Смежил веки. И со стороны стал похож на мертвеца: бледный, холодный, на лице спокойствие. Медсестра Галина едва узнала Балагура, так он изменился, словно вся кровь вытекла из него. Только после укола лицо чуть порозовело. Дмитрий лежал молча, смотрел в потолок. Трудно ему было говорить, но он решил, пока есть возможность...
— Вы, Галинка, как увидите Ирину, скажите ей, чтобы Митю берегла, воспитала... Там где-то «Москвич» остался... Пусть продаст, — умолк и, отдохнув, продолжал: — Умирать, Галинка, тяжко... Нелегко прощаться с белым светом навсегда...
— И что это вы, Дмитрий Владимирович, надумали? И во сне что-то несуразное говорили...
Илько повернулся к Галине.
— Лучше гнать прочь плохие мысли, правда?
И сестра убежденно стала внушать, что гнетущие мысли осложняют работу врачей, пагубно влияют на организм.
— Вы, товарищ Балагур, думайте о цветах, о радости, о чем угодно, только не о смерти... Не стоит о ней думать, потому что умереть мы вам не дадим. Не дадим, слышите?

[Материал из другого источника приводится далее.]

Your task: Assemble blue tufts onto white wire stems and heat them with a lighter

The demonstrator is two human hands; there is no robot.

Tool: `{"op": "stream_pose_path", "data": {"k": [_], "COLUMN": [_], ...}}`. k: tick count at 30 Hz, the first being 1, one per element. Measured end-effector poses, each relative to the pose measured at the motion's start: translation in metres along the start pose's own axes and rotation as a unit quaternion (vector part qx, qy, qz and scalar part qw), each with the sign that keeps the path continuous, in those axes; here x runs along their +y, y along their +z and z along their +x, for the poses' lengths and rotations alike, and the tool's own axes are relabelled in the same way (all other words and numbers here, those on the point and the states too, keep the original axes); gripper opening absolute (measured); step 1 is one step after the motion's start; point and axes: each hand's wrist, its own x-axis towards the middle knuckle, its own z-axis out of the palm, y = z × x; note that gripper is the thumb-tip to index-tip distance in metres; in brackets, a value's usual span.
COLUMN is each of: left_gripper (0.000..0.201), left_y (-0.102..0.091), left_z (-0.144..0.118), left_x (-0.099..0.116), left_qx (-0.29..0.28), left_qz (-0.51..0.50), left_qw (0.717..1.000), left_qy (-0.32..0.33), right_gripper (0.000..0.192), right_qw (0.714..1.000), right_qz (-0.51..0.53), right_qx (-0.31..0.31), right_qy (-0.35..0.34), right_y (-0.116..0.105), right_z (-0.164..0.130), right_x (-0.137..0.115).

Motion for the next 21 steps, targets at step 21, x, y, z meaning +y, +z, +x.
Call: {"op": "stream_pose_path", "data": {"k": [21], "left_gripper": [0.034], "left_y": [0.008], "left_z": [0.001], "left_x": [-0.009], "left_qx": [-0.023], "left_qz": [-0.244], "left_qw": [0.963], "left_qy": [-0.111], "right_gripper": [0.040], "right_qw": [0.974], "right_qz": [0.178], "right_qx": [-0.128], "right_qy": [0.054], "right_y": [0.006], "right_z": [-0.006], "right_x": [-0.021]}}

Дмитрий опустил тяжелые веки. Не всегда врачи выигрывают бой.
— Сейчас придет доктор, сделаем переливание крови — вам полегчает... Потерпите еще немного. Скоро утро. Проглотите вот эту таблетку...
Балагур задремал. И ему сразу приснился сын. Они чинили детский автомобиль, надували резиновую лодку, плыли по морю, потом лодка поднялась в небо, закачалась среди туч. «Вот хорошо, что маму не взяли — она бы испугалась», — радовался Митя, заливаясь смехом.
В коридоре стукнула дверь.
— Сестра!.. Где сестра? — долетело в палату.
Дмитрий проснулся.
Над больницей плыла ночь. Окна были еще плотно зашторены тьмой.
Больного внесли в палату. Положили на свободную кровать. На сплошь забинтованном лице торчал тонкий нос. Под ним чернели короткие усики. Галина села рядом, взяла в свои ладони широкую руку больного. Он лежал неподвижно.